Mem3DG: Modeling Membrane Mechanochemical Dynamics in 3D using Discrete Differential Geometry

Biomembranes adopt varying morphological configurations that are vital to cellular functions. Many studies use computational modeling to understand how various mechanochemical factors contribute to membrane shape transformations. Compared to traditional approximation-based methods (e.g., finite element method), the class of discrete mesh models offers greater flexibility to simulate complex physics and shapes in three dimensions; its formulation produces an efficient algorithm while maintaining expressive coordinate-free geometric descriptions. However, ambiguities in geometric definitions in the discrete context have led to a lack of consensus on which discrete-mesh-based model is theoretically and numerically optimal; a bijective relationship between the terms contributing to both the energy and forces from the discrete and smooth geometric theories remains to be established.

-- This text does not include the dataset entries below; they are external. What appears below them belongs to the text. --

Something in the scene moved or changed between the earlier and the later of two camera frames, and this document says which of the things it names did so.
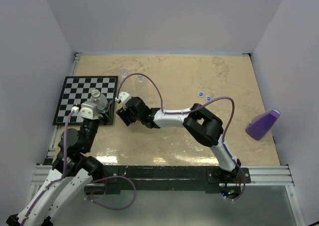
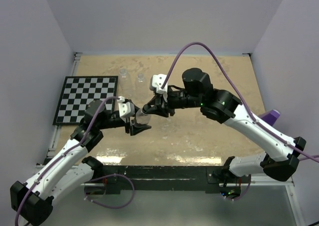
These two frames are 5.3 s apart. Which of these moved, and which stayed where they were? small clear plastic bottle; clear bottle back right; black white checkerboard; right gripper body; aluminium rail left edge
Moved: right gripper body; small clear plastic bottle
Stayed: aluminium rail left edge; clear bottle back right; black white checkerboard
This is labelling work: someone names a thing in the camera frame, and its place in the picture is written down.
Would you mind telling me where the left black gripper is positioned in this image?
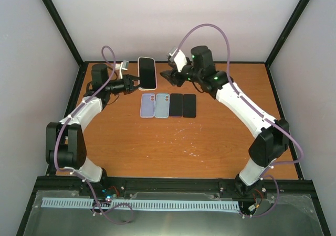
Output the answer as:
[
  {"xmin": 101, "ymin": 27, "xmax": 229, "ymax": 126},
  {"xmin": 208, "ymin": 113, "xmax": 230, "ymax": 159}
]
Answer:
[{"xmin": 105, "ymin": 74, "xmax": 146, "ymax": 94}]

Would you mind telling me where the purple phone black screen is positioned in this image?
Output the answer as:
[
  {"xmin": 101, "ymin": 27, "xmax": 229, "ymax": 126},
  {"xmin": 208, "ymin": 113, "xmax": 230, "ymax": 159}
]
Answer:
[{"xmin": 169, "ymin": 93, "xmax": 183, "ymax": 117}]

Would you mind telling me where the lilac phone case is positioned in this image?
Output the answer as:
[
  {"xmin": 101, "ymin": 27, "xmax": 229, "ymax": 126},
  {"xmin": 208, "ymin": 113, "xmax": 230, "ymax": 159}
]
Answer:
[{"xmin": 140, "ymin": 93, "xmax": 155, "ymax": 118}]

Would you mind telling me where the light blue phone case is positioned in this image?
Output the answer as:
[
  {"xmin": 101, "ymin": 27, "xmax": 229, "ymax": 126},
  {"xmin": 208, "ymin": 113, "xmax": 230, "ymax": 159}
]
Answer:
[{"xmin": 154, "ymin": 93, "xmax": 170, "ymax": 119}]

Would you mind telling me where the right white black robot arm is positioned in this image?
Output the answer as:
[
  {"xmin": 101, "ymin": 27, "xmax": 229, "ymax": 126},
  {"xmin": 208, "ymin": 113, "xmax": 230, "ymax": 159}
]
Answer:
[{"xmin": 160, "ymin": 46, "xmax": 289, "ymax": 197}]

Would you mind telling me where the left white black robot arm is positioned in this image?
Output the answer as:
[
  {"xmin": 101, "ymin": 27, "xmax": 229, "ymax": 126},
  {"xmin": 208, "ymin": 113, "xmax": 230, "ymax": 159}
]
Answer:
[{"xmin": 46, "ymin": 63, "xmax": 140, "ymax": 196}]

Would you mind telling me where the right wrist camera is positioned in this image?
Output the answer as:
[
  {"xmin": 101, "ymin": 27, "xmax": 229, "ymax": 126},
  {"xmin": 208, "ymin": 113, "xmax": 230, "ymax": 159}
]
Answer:
[{"xmin": 167, "ymin": 47, "xmax": 187, "ymax": 73}]

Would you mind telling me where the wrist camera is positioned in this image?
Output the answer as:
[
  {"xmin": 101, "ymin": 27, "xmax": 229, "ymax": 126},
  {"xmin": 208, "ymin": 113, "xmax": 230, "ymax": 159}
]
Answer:
[
  {"xmin": 167, "ymin": 47, "xmax": 187, "ymax": 73},
  {"xmin": 115, "ymin": 60, "xmax": 129, "ymax": 79}
]

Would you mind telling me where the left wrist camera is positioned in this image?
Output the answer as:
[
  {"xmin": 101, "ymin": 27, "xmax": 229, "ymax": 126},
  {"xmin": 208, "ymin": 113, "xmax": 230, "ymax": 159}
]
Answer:
[{"xmin": 115, "ymin": 60, "xmax": 129, "ymax": 79}]

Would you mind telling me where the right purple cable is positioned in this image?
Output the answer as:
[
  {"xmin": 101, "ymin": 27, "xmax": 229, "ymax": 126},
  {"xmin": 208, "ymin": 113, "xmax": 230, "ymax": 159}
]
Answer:
[{"xmin": 174, "ymin": 23, "xmax": 305, "ymax": 218}]

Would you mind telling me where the purple cable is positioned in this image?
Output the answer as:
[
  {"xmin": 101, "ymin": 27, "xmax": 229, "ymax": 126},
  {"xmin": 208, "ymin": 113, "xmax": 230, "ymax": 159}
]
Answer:
[
  {"xmin": 54, "ymin": 46, "xmax": 135, "ymax": 225},
  {"xmin": 174, "ymin": 23, "xmax": 305, "ymax": 218}
]

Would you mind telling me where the black mounting rail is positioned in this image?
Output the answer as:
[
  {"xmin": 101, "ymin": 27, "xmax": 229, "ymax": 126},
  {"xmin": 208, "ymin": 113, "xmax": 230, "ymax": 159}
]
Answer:
[{"xmin": 34, "ymin": 176, "xmax": 315, "ymax": 201}]

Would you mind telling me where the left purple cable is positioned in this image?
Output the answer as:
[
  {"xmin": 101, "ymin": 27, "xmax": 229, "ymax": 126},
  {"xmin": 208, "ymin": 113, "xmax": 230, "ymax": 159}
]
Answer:
[{"xmin": 54, "ymin": 46, "xmax": 135, "ymax": 225}]

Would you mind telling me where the black enclosure frame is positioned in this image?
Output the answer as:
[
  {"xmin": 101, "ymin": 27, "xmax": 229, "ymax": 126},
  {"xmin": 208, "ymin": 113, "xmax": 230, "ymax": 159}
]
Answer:
[{"xmin": 17, "ymin": 0, "xmax": 330, "ymax": 235}]

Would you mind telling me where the light blue cable duct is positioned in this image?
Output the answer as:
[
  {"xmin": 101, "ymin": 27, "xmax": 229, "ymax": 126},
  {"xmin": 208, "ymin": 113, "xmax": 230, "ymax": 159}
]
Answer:
[{"xmin": 40, "ymin": 197, "xmax": 239, "ymax": 213}]

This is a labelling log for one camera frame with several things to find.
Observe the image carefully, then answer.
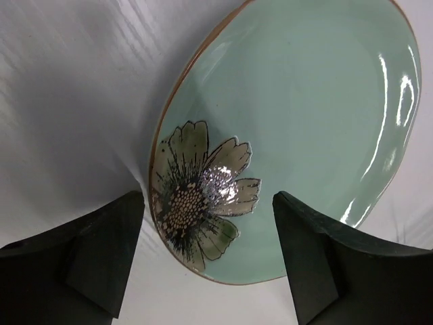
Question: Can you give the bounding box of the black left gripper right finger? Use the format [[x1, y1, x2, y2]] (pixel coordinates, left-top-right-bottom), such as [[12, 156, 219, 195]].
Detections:
[[273, 192, 432, 324]]

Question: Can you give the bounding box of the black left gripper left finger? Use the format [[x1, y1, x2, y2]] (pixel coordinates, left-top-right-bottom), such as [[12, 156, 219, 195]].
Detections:
[[1, 191, 145, 325]]

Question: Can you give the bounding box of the pale green plate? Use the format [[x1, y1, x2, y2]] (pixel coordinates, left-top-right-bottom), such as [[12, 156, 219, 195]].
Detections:
[[149, 1, 421, 285]]

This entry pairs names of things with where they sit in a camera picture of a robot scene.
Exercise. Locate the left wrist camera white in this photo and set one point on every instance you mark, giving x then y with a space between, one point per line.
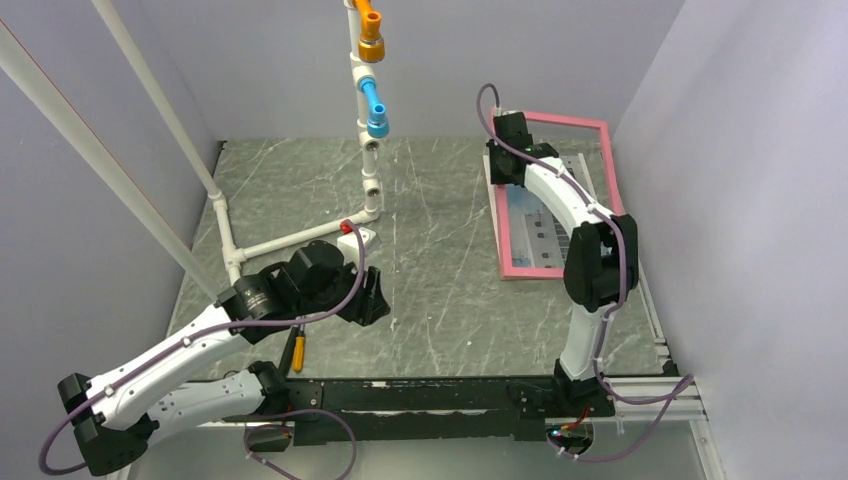
361 240

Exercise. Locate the building photo print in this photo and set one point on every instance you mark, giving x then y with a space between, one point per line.
551 182

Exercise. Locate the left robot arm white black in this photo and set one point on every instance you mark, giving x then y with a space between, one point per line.
116 416

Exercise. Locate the white pvc pipe structure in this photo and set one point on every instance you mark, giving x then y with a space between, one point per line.
233 256

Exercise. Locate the blue pipe nozzle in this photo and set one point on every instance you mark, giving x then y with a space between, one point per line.
377 122

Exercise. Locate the white diagonal pole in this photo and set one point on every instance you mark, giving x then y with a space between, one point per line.
31 79

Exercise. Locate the orange pipe nozzle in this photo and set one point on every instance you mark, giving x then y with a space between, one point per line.
370 45

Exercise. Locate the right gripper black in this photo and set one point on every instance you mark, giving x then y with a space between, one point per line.
495 176

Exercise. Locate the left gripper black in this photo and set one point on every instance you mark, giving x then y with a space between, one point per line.
369 303

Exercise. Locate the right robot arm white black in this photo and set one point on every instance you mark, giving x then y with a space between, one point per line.
601 266

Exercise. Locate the pink photo frame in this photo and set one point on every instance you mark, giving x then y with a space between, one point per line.
529 242

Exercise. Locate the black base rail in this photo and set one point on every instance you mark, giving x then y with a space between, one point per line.
519 407

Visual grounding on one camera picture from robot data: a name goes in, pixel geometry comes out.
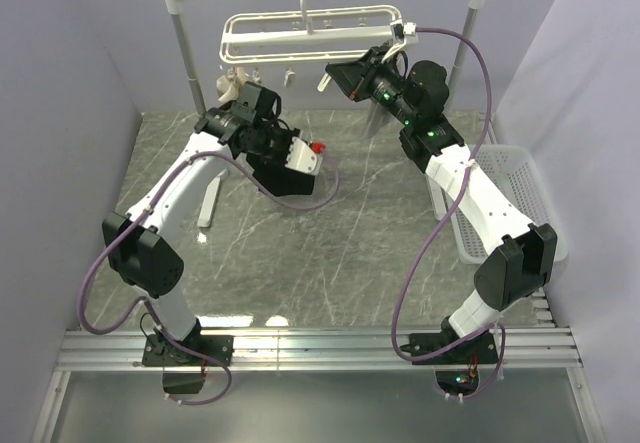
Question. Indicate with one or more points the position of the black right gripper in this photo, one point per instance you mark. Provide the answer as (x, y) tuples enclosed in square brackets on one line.
[(351, 76)]

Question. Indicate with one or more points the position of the white clip hanger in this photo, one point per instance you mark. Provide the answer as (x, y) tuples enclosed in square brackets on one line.
[(302, 35)]

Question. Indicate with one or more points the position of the aluminium mounting rail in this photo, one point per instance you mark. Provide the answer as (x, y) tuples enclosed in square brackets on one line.
[(286, 349)]

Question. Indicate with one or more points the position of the khaki underwear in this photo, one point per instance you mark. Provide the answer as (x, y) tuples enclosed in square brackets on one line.
[(230, 84)]

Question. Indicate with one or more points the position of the black underwear beige waistband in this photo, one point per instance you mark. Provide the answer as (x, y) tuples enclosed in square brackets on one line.
[(279, 180)]

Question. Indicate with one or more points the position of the white plastic basket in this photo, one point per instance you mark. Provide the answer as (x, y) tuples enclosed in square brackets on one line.
[(514, 172)]

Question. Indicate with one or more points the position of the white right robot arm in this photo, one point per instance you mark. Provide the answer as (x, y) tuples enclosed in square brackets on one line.
[(520, 253)]

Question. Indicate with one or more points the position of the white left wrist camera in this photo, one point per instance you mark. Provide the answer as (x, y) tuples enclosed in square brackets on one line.
[(302, 158)]

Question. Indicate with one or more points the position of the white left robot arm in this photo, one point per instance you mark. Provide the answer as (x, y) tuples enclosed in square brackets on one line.
[(142, 255)]

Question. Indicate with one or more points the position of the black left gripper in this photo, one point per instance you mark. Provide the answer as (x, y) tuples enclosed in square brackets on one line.
[(289, 134)]

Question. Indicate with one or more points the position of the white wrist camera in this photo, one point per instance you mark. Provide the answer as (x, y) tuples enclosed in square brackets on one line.
[(302, 158), (403, 35)]

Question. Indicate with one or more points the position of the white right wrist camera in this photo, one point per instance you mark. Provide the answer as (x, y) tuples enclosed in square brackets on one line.
[(403, 35)]

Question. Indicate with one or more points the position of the grey hanging underwear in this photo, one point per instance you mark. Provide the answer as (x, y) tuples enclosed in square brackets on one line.
[(377, 118)]

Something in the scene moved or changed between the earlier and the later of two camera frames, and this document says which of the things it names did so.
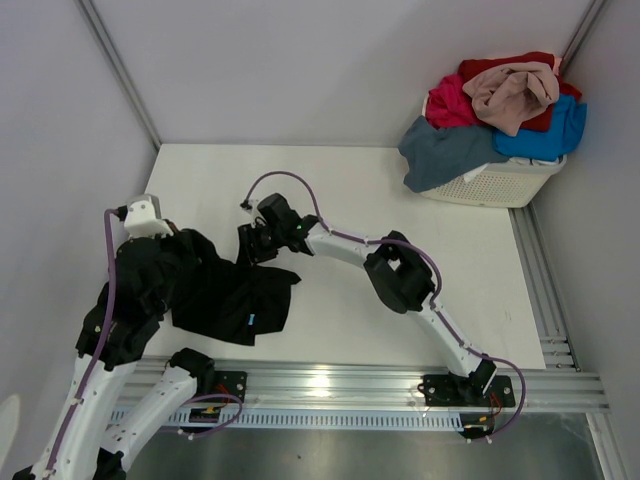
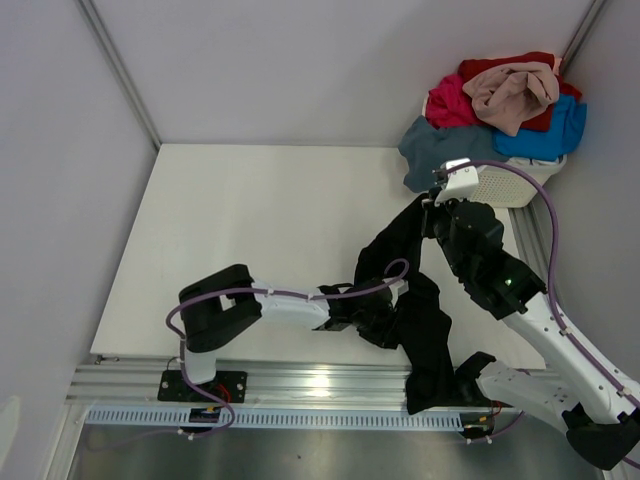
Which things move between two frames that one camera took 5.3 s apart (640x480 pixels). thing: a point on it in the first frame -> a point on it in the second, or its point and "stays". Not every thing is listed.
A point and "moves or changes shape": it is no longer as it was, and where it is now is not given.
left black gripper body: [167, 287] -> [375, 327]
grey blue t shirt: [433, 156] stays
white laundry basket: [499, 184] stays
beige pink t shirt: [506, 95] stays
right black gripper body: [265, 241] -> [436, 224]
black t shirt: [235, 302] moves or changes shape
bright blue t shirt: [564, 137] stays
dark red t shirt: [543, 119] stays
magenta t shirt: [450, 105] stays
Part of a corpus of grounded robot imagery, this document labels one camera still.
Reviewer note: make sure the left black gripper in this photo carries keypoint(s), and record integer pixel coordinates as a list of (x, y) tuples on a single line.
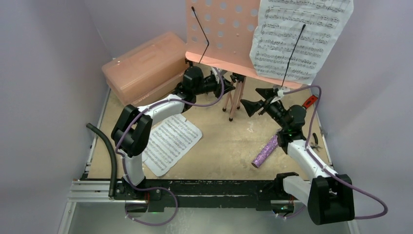
[(227, 87)]

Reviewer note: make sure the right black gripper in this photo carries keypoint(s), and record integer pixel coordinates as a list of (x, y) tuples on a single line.
[(264, 103)]

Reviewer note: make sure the pink music stand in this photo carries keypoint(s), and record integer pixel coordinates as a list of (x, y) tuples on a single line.
[(220, 33)]

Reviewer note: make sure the sheet music page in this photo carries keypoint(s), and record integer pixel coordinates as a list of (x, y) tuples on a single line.
[(169, 141), (294, 38)]

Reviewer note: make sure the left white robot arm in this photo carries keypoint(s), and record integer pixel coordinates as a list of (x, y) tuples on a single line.
[(131, 133)]

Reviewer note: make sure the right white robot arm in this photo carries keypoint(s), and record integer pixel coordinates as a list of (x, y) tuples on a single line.
[(326, 196)]

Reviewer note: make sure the purple glitter microphone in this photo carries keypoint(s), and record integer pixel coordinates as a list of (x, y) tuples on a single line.
[(265, 152)]

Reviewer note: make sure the pink translucent storage box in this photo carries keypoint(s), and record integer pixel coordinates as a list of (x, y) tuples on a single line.
[(148, 72)]

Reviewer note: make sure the red handled tool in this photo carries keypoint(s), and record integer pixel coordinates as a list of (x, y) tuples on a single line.
[(310, 101)]

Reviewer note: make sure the black handled pliers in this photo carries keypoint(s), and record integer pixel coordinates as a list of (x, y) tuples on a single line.
[(315, 145)]

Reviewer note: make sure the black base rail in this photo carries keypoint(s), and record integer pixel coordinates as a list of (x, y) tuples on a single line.
[(158, 194)]

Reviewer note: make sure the aluminium frame profile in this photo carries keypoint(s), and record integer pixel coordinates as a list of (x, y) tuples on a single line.
[(90, 192)]

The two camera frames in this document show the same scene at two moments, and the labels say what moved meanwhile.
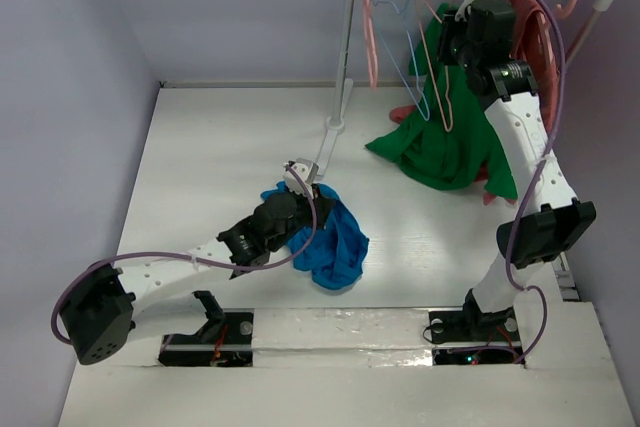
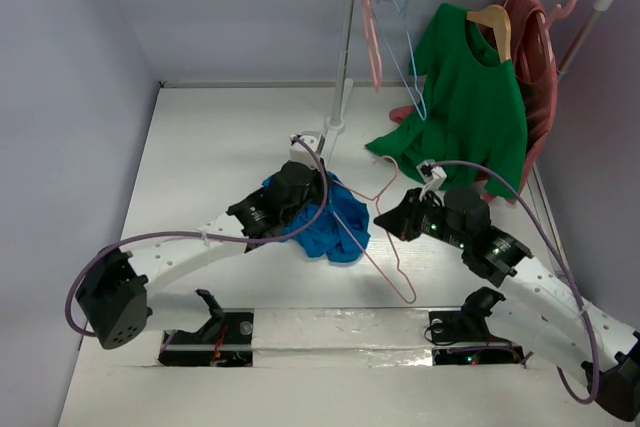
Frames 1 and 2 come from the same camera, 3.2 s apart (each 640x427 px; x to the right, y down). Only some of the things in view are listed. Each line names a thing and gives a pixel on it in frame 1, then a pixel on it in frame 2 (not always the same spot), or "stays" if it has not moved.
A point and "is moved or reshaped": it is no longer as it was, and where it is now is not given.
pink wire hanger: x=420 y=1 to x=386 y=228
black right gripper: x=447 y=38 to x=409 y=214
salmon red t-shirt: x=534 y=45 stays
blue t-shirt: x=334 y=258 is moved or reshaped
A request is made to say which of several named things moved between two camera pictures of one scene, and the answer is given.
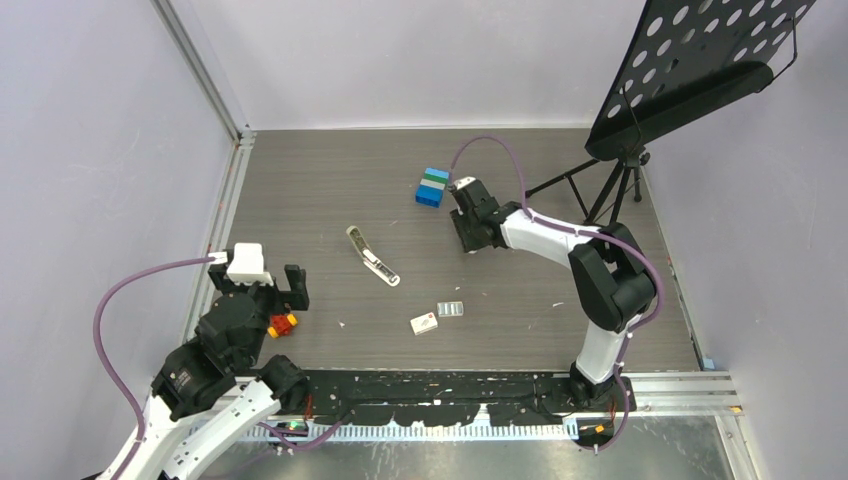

We address this and present an extensible framework, Mem3DG, for modeling 3D mechanochemical dynamics of membranes based on Discrete Differential Geometry (DDG) on triangulated meshes. The formalism of DDG resolves the inconsistency and provides a unifying perspective on how to relate the smooth and discrete energy and forces. Mem3DG is designed to facilitate models in tandem with and mimicking experimental studies. It also supports the use of realistic membrane ultrastructure from 3D imaging as an input. To demonstrate, Mem3DG is used to model a sequence of examples with increasing mechanochemical complexity: recovering classical shape transformations such as 1) biconcave disk, dumbbell, and unduloid and 2) spherical bud on spherical, flat-patch membrane; investigating how the coupling of membrane mechanics with protein mobility jointly affects phase and shape transformation. While the first two examples serve as validation, the later examples provide a blueprint for extending Mem3DG to model a system of interest. As high-resolution 3D imaging of membrane ultrastructure becomes more readily available, we envision Mem3DG to be applied as an end-to-end tool to simulate realistic cell geometry under user-specified mechanochemical conditions. We hope that Mem3DG will be a useful tool to help advance the mission of computational membrane mechanobiology.